Friday, September 30, 2011

Of Course I Wasn't At The Fair...

... but if I had been, here are the sorts of photos I probably would have taken with the Kodak Brownie we had at the time:

It's good to have surrogates out there in the world working for us, even if we'll never know all of their names.


  1. The picture format reminds me of a camera my mother had when I was young. Unless I'm mistaken the pictures were taken on 127 film. It was huge compared to 35mm.
    My parents got me a developing kit somewhere around the time they got me a crystal radio kit. Before, I think. I guess they were looking for hobbies for me.
    I never used the film developer part of it because it had a bunch of yucky chemicals and also it seemed like there was a good chance of ruining the film. The kit also a contact printer which I did use to expose photographic paper to light filtered through the negatives. I only ever printed black and white pictures. After exposing the paper you had to soak it in a tray of stinky liquid to bring out the dark spots where the negative had been clear.
    Then you had to hang the paper to dry. I remember doing it in the bathroom with a red light screwed into the socket. I had to put the trays on the toilet. There was a developer trat and a stopper tray. And if you didn't put it in the stopper quick enough it was ruined.
    I didn't make a hobby of it. It was easier to take the film to the drug store. I used up the chemicals that came with the kit and quit.
    I mention all this to put the memory into context. You didn't need an enlarger to print 127 film. You just laid the (square) negative in the middle of a square piece of paper that was just enough bigger to make a border. Then you laid the thing on a special little light box, with an insert frame to align the film and block the border from being exposed. I suspect some professionals used an alignment frame with cutouts to expose the date onto the paper.

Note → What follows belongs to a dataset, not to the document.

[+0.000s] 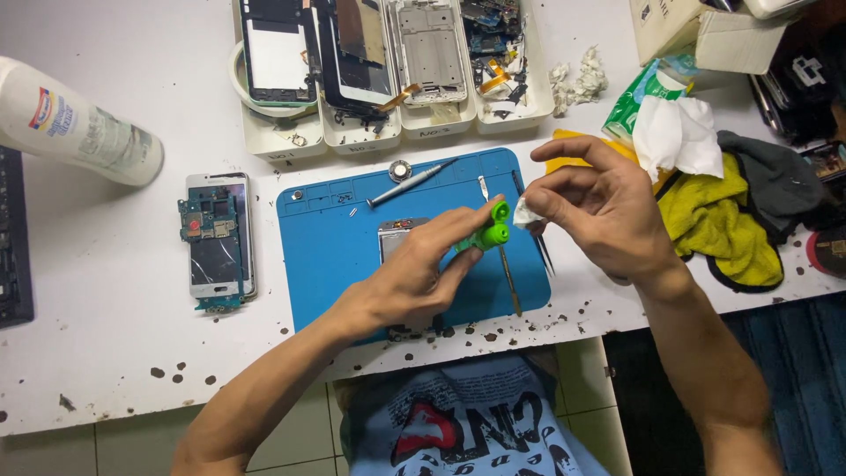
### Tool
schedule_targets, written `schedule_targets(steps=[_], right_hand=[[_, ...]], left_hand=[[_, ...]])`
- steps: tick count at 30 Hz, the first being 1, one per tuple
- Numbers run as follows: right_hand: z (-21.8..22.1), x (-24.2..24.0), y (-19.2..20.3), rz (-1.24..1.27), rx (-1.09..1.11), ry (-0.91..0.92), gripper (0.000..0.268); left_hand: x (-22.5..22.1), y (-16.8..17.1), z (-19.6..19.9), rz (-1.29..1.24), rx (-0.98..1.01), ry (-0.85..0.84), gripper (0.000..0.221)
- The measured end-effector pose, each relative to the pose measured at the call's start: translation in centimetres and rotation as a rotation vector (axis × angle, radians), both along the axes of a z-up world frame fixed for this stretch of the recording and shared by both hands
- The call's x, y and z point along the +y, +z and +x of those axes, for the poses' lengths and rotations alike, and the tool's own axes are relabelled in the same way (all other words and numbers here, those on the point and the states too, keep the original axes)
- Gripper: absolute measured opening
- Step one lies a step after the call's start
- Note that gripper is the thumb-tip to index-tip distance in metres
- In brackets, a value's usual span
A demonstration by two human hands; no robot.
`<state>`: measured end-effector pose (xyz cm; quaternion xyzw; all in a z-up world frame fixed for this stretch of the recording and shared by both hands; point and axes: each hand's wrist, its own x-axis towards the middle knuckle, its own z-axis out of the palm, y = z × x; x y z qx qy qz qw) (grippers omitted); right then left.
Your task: Repairing a mobile phone by prying components, removing screws, and cleaning parts.
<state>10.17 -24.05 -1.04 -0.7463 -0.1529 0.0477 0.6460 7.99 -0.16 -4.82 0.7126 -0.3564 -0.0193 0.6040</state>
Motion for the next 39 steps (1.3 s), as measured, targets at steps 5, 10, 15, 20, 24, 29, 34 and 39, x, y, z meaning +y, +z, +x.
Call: schedule_targets(steps=[5,10,15,20,24,29,34,39], right_hand=[[0.2,-0.4,-1.9,0.137,0.101,0.017,0.025],[0.1,-1.0,-2.1,0.103,0.035,0.083,0.03],[-0.4,0.7,1.6,-0.16,-0.255,0.066,0.025],[-1.1,1.8,4.0,-0.315,-0.399,0.059,0.017],[-1.2,1.9,4.9,-0.436,-0.473,0.075,0.016],[-1.3,2.0,5.5,-0.494,-0.486,0.085,0.015],[-0.6,1.0,5.1,-0.638,-0.707,0.18,0.02],[0.0,0.5,5.4,-0.797,-0.739,0.294,0.017]], left_hand=[[0.2,-0.5,0.0,-0.072,0.084,-0.058,0.054],[0.1,-0.5,0.2,-0.11,0.075,-0.069,0.054],[0.2,0.1,0.0,-0.113,0.082,-0.083,0.052],[0.0,-0.8,0.1,-0.109,0.062,-0.084,0.051],[-0.1,-1.5,0.0,-0.102,0.054,-0.101,0.052],[-0.2,-2.6,0.0,-0.098,0.06,-0.097,0.052],[0.4,-0.9,-0.3,0.01,0.148,-0.141,0.05],[0.3,-1.4,-0.3,-0.02,0.155,-0.152,0.049]])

Sometimes the dates were printed with ink, tho. Looks like, anyway.
    You turned on the light in the lightbox to make the exposure and then you developed the paper by running it through chemicals that you then evaporated into the air in a small room.
    That's why I recognize the format. It's part of my chemical exposure/sensitivity history.

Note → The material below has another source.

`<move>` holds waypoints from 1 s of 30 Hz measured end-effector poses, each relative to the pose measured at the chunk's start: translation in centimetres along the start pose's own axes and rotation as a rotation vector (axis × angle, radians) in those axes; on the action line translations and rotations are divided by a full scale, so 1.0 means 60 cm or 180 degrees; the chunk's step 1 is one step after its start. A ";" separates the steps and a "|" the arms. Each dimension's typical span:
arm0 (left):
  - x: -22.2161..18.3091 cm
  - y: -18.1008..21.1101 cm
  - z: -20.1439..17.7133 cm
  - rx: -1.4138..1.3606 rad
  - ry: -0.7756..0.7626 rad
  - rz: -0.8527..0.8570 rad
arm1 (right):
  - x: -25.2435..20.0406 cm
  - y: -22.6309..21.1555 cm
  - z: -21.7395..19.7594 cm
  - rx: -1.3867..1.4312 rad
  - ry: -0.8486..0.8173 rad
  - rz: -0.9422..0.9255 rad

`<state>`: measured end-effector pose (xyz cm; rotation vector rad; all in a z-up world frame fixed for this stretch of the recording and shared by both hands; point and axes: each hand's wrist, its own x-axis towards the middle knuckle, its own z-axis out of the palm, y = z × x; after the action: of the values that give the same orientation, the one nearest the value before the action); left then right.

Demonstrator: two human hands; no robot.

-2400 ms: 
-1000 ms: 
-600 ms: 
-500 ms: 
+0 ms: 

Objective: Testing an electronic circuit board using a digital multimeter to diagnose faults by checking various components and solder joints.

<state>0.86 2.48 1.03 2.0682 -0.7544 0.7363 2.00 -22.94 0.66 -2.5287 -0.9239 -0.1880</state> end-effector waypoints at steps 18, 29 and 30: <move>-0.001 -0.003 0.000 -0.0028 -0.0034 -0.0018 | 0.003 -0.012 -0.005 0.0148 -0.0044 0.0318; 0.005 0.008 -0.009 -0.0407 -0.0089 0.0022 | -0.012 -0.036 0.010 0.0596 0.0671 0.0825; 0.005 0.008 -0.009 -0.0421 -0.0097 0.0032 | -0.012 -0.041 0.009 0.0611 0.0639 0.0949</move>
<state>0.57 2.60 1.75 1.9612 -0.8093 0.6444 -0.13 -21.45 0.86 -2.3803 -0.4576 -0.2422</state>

  2. But anyway, that's one of my favorite things about "social networking" is online friends who bring me links of interest I might not find on my own.
    I tell people "half my brain is on the Internet" and my dumbness shows when I'm not connected.
    Your use of the word surrogates makes me realize it's plural. It's not that "half my brain" is in the network. It's that I have so many brain surrogates who are part of the network. The network makes us smarter, if we want. I mean, if we find smarter surrogates. It can also make us dumber, if that's the kind of surrogate information gatherers we adopt. Our brains trend toward the average intelligence of our group.